The General Medical Council (GMC) has proposed, for the first time, that doctors may prescribe a cheaper off-label alternative to a licensed medicine, provided it is approved in authoritative clinical guidelines and is equally safe and effective.

The proposal is included in draft guidance, entitled Good practice in prescribing and managing medicines and devices, which is now out for consultation and is intended to replace the GMC's 2008 guidance, Good practice in prescribing medicines. The proposed new guidance was approved by the Council's Standards and Ethics Committee following a process which included a scoping consultation, conducted from September 2010 to January 2011 and involving around 80 organisations, to identify key themes and issues for it to cover.

Most respondents to the scoping consultation agreed that doctors should be able to prescribe off-label or unlicensed medicines even when there is an appropriately licensed alternative, where authoritative clinical guidelines support such use, says the GMC.

"Examples of what many regarded as acceptable or good practice include amitriptyline as a first-line treatment for neuropathic pain (National Institute for Health and Clinical Excellence [NICE] clinical guideline 96) and sertraline, if drug treatment is chosen, for generalised anxiety disorder and panic (NICE clinical guidelines 113). In both cases, there are licensed alternatives, but they are not considered by NICE to be as cost-effective," says the consultation document.

It also asks doctors to raise concerns about adverse events and near-misses involving the use of medicines and devices, and to respond constructively to such concerns raised by colleague and patients, pointing out that "prescribing and administration errors by doctors are common, but harm is usually avoided by professional colleagues intervening before they can affect patients."

On the issue of sharing information with colleagues, it points to "long-standing concerns about the quality and timeliness of hospital discharge summaries, the quality of information sent to hospitals on admission and the processes for critically reviewing medication changes and other information and updating patients' records after they are discharged from hospital."

"This goes beyond prescribing and will be considered as part of the review of Good Medical Practice in 2011 and 2012," it adds. The current edition of Good Medical Practice - the GMC's core guidance for doctors - dates from 2006.

The consultation document also reminds doctors that they should avoid prescribing for themselves and their families and that controlled drugs should be prescribed only in an emergency, when lives or health are at serious risk.

Some contributors to the scoping exercise called for a complete ban on doctors prescribing for themselves and those close to them, given the "evidence of substance misuse and poor health among doctors."  Others suggested that such prescribing should be permitted for minor ailments and self-limiting conditions, and felt the guidance should consider the demands placed on doctors in rural and isolated communities.  
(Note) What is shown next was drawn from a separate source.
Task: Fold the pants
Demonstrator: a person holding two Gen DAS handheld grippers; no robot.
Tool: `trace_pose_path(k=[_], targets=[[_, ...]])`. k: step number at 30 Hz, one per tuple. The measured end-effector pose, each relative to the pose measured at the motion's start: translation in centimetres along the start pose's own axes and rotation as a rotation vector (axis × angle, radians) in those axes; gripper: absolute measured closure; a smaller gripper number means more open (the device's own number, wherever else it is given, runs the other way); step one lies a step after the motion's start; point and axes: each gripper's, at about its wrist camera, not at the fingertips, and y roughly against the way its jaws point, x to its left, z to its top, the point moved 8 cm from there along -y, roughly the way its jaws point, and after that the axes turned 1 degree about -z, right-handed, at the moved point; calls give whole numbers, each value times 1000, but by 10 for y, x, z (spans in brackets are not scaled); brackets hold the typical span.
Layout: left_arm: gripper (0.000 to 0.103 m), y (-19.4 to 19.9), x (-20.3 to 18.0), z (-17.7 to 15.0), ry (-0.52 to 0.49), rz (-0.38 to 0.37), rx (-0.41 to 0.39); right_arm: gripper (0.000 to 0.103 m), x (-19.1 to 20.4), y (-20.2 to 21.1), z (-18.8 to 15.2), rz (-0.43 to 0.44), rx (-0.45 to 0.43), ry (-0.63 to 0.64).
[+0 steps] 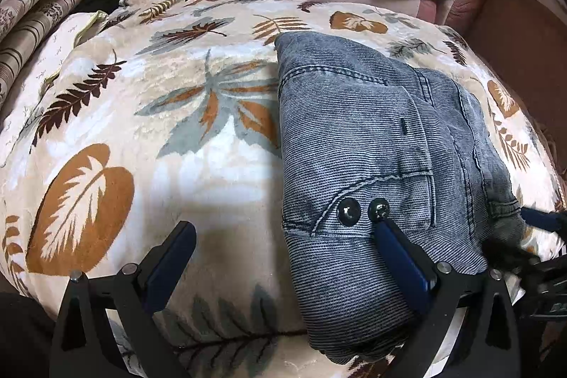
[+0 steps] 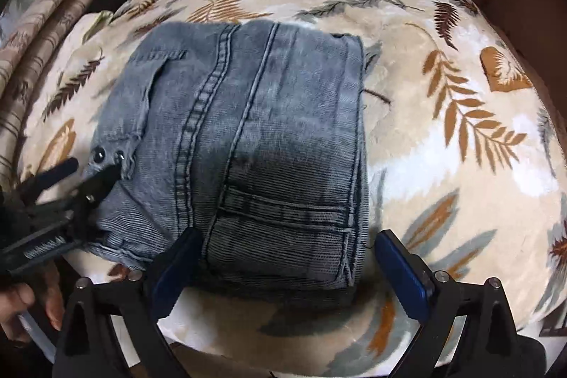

Nevertheless, the consultation document cautions that "doctors who prescribe for themselves or those close to them can lose objectivity, act outside their competence, treat symptoms without investigating the underlying cause, and many fail to keep accurate records or communicate with the patient’s general practitioner or other treating doctor." 

Turning to potential conflicts of interest, it emphasises that no inducements, gifts or hospitality which could affect or be seen to affect the ways medicines are prescribed or supplied may be offered or accepted. On the other hand, it tells doctors that: “health service financial incentives and similar schemes to improve the cost-effective use of medicines have a legitimate role to play in helping you to make good use of the resources available to you," but adds that they should also consider the safety and needs of the individual patient for whom they are prescribing, not least because frequent switching of products can harm patients' adherence to medicines.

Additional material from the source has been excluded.